C’è un posto in Canada che si chiama Berthierville e che ogni vero fan della Formula 1 dovrebbe visitare, a un’ora da Montreal, direzione Nord-Est sulla Autoroute 40 verso Trois-Rivières (un altro nome iconico nel motorsport canadese, ma questa è un’altra storia)… A pochi minuti in macchina dai confini della città di Montreal e sarete immersi in quello che la maggior parte dei visitatori del Canada non vede: chilometri infiniti di asfalto, punteggiati da piccole città e cartelli che indicano altri luoghi, con distanze generalmente misurate in centinaia.
Andando dai confini intimi del circuito del gran premio sull’Ile Notre Dame all’affollato ma splendido centro di Montreal, con i suoi edifici, viali e feste infinite legate al GP, è facile dimenticare quanto sia grande il Canada: la seconda città più grande al mondo sulla massa terrestre. Ma non ci vuole molto per arrivare a Berthierville – dove è nato Gilles Villeneuve – e decisamente meno per avere la misura del posto. C’è una sola strada principale, dove si trova il museo Villeneuve, circondato da un patchwork colorato di store e case tipicamente americani, con tanto di giardini e vialetti. È un luogo tranquillo abitato da persone gentili; i loro accenti spessi e impenetrabili come lo sciroppo d’acero che ricopre molte delle specialità culinarie locali.
Berthierville è nota per le temperature invernali che scendono al di sotto dei 30 gradi centigrade, motivo per cui Villeneuve – come molti piloti canadesi – iniziò la sua carriera sportiva con le motoslitte prima di tradurre quel feeling naturale per la velocità e le sdandate con le auto. Villeneuve si fece conoscere in Formula Atlantic, una serie abbastanza simile alla Indycar, grazie ad alcuni successi spettacolari negli anni 70. Da lì il passaggio alla Formula 1, è il resto è storia.
Ma è la storia di quei primi anni che è fedelmente narrata nel museo, aperto nel 1988, che è quello che merita una visita. Non è un museo in senso canonico: più una collezione di artefatti a caso raccolti in una piccola unità industriale (in effetti, un ex-ufficio postale) senza un ordine particolare. Ed è questè che dà fascino al luogo. Qui potete vedere la prima motoslitta di Gilles, oltre alla giacca oversize che si fede prestare dal suo manager quando salì sul podio dopo la prima vittoria, il GP del Canada 1978, e iniziò a nevicare. Ci sono anche altri oggetti, più personali: il suo primo contratto con la Ferrari, chef a sorridere perché sono solo pochi fogli scritti a macchina che delineano termini molto vaghi, la sua patente di guida per il Canada, una targa di una delle sue auto, i suoi sci preferiti, dei caschi, alcune pagelle scolastiche e dei libri.

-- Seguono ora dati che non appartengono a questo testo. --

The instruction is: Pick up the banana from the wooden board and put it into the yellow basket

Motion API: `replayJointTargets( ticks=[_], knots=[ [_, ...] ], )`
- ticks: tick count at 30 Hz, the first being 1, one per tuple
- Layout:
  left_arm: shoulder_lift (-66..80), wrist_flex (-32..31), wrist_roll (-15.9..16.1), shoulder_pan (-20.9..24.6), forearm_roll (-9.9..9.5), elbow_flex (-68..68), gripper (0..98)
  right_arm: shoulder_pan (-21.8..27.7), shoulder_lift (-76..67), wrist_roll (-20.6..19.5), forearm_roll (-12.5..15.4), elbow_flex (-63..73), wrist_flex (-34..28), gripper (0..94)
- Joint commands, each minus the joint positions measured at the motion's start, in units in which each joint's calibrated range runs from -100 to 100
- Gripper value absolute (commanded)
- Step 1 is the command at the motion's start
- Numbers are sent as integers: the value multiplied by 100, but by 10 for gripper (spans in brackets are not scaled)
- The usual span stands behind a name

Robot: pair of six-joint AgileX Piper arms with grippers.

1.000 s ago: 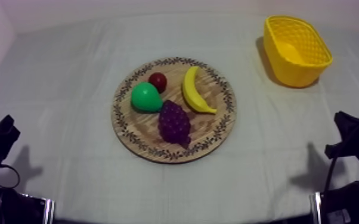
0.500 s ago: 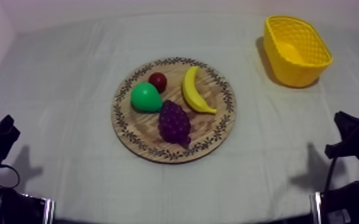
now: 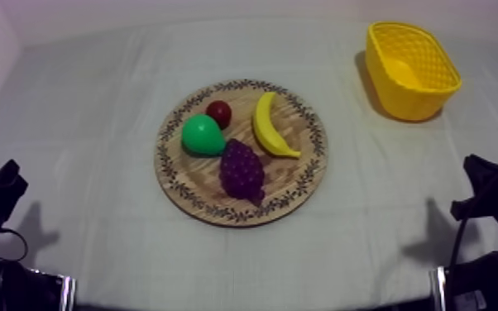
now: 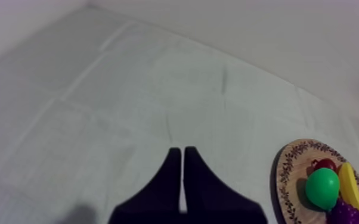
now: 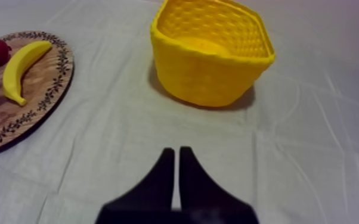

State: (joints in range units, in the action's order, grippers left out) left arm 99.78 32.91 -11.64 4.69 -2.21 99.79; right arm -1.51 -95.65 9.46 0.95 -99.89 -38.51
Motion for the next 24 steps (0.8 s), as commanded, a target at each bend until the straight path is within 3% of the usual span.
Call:
replayJointTargets(
  ticks=[1,24],
  knots=[
    [5,0,-1,-2,3,-1,1,-2,-2,-1,0,0,4,3],
    [5,0,-1,-2,3,-1,1,-2,-2,72,-29,0,52,4]
  ],
)
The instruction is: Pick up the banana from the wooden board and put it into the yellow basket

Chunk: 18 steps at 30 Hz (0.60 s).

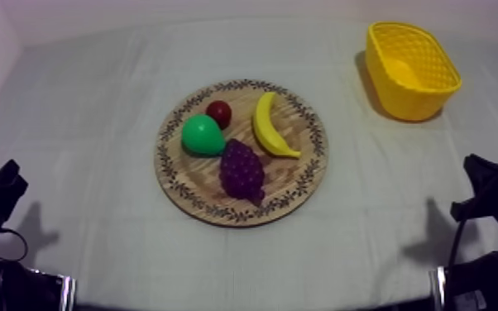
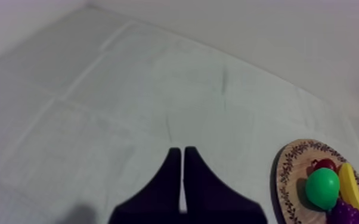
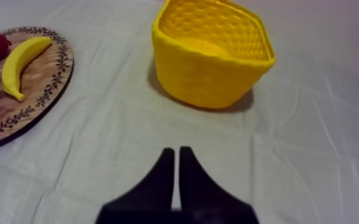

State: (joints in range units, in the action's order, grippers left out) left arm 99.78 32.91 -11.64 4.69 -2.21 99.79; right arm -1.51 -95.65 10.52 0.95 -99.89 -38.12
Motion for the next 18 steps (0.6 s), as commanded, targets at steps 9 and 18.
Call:
replayJointTargets(
  ticks=[9,18],
  knots=[
    [5,0,0,-2,3,-1,1,-49,504,-427,-370,262,328,4],
    [5,0,0,-2,3,-1,1,-380,1952,-568,-506,2046,-255,5]
  ],
)
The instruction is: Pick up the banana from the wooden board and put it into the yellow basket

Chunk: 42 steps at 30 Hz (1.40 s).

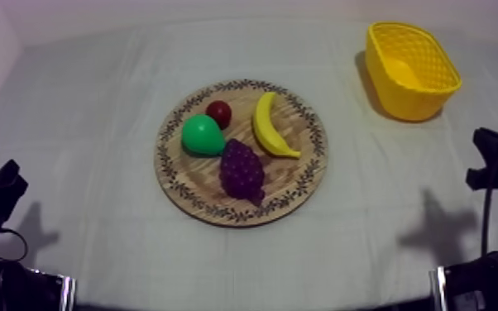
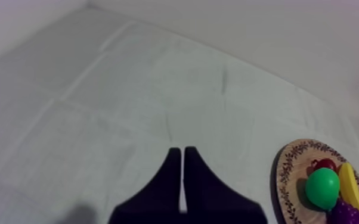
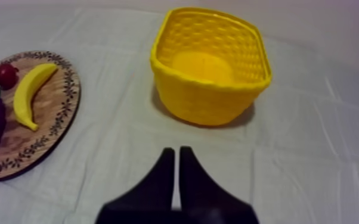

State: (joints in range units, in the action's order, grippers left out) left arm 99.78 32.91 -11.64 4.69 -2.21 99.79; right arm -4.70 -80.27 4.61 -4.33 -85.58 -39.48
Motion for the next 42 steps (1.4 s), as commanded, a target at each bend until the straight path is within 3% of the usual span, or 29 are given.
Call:
replayJointTargets(
  ticks=[1,9,25,42],
  knots=[
    [5,0,0,-2,3,-1,1,-116,607,37,33,862,-202,5],
    [5,0,0,-2,3,-1,1,-595,2068,-70,-8,2758,-734,5],
    [5,0,-1,-2,3,-1,1,-2224,4838,-1121,-644,5637,-2267,4],
    [5,0,0,-2,3,-1,1,-2866,7248,-2201,-1285,7574,-3487,5]
  ],
)
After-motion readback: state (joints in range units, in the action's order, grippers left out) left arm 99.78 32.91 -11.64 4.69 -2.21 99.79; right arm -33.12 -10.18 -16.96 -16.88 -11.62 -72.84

Ovviamente ci sono anche delle macchine, ma non molte, per motivi di spazio e – di certo – anche di spesa. La sua vettura di Formula Atlantic è tornata a casa, così come la sua prima Formula Ford, e ce ne sono anche alcune appartenute a suo figlio Jacques: inclusa (cosa sorprendente) la sua Indy 500 vincente. Ma l’auto più grande era anche la preferita di Gilles: un’enorme Ford Bronco 4×4 color arancio brillante che lui usava per fare fuoristrada con gli amici attraversando le immense distese ventose del Quebec, lontano dai riflettori della Formula 1.
Quando Villeneuve si trasferì a Monaco (in una villa arroccata chiamata La Mascotte, sul confine est del Principato per essere il più vicino possibile alla natura), portò con sé la Bronco, ed era normale vederla percorrere la Corniche o, più probabile, assaltare le Alpi… Come tutti sanno, la storia di Gilles è quella di una vita non ordinaria, destinata a una conclusion tragica e prematura in un anonimo ospedale belga, diviso da un oceano dai cieli infiniti della sua vera casa. Ma ciò che rende quella vita così commovente, anche 37 anni dopo, è quanto un tempo fossero semplici, cari e ordinari quei luoghi di casa. Evidenziati oggi dai ricordi quotidiani degli inizi della sua vita e delle sue passioni; tutti raccolti con attenzione all’interno del piccolo ex-ufficio postale. Non si conosce davvero Villeneuve finché non si viene a Berthierville, ma non ce ne si rende conto finché non ci si è stati. Ed è scritto su quasi tutte le targhe del Quebec, a ricordare costantemente di tener viva la storia: Je me souviens.